» Stored items from a collection
___
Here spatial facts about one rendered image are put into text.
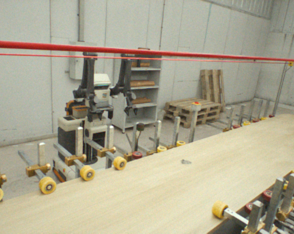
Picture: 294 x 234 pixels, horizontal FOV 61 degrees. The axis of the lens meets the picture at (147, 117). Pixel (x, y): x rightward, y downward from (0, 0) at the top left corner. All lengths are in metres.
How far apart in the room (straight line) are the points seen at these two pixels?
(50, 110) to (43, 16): 1.48
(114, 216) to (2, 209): 0.56
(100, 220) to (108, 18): 3.99
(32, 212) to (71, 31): 3.49
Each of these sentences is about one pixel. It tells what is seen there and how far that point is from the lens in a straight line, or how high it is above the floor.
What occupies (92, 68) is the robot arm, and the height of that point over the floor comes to 1.48.
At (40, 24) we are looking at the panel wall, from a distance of 4.33.
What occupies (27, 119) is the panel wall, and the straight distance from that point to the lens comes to 4.46.
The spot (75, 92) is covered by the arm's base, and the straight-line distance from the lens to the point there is 2.65.
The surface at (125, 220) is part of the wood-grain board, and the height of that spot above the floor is 0.90.
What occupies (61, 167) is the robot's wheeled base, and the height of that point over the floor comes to 0.25.
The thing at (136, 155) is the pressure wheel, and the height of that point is 0.91.
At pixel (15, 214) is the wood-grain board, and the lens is 1.46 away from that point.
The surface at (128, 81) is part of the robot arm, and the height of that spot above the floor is 1.34.
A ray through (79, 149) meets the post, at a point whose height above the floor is 1.02.
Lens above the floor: 1.76
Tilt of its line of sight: 17 degrees down
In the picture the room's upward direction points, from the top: 5 degrees clockwise
___
» How to complete this task
Leave out the pictures and print every line of the data exactly.

» Result of the task
Here spatial facts about one rendered image are put into text.
Picture: 294 x 234 pixels, horizontal FOV 61 degrees. The axis of the lens meets the picture at (147, 117). Pixel (x, y): x rightward, y downward from (0, 0) at the top left corner. All lengths are in metres.
How far apart in the room (straight line) are the points seen at these two pixels?
(50, 110) to (43, 16): 1.48
(114, 216) to (2, 209): 0.56
(100, 220) to (108, 18): 3.99
(32, 212) to (71, 31): 3.49
Each of these sentences is about one pixel. It tells what is seen there and how far that point is from the lens in a straight line, or how high it is above the floor.
What occupies (92, 68) is the robot arm, and the height of that point over the floor comes to 1.48.
At (40, 24) we are looking at the panel wall, from a distance of 4.33.
What occupies (27, 119) is the panel wall, and the straight distance from that point to the lens comes to 4.46.
The spot (75, 92) is covered by the arm's base, and the straight-line distance from the lens to the point there is 2.65.
The surface at (125, 220) is part of the wood-grain board, and the height of that spot above the floor is 0.90.
What occupies (61, 167) is the robot's wheeled base, and the height of that point over the floor comes to 0.25.
The thing at (136, 155) is the pressure wheel, and the height of that point is 0.91.
At pixel (15, 214) is the wood-grain board, and the lens is 1.46 away from that point.
The surface at (128, 81) is part of the robot arm, and the height of that spot above the floor is 1.34.
A ray through (79, 149) meets the post, at a point whose height above the floor is 1.02.
Lens above the floor: 1.76
Tilt of its line of sight: 17 degrees down
In the picture the room's upward direction points, from the top: 5 degrees clockwise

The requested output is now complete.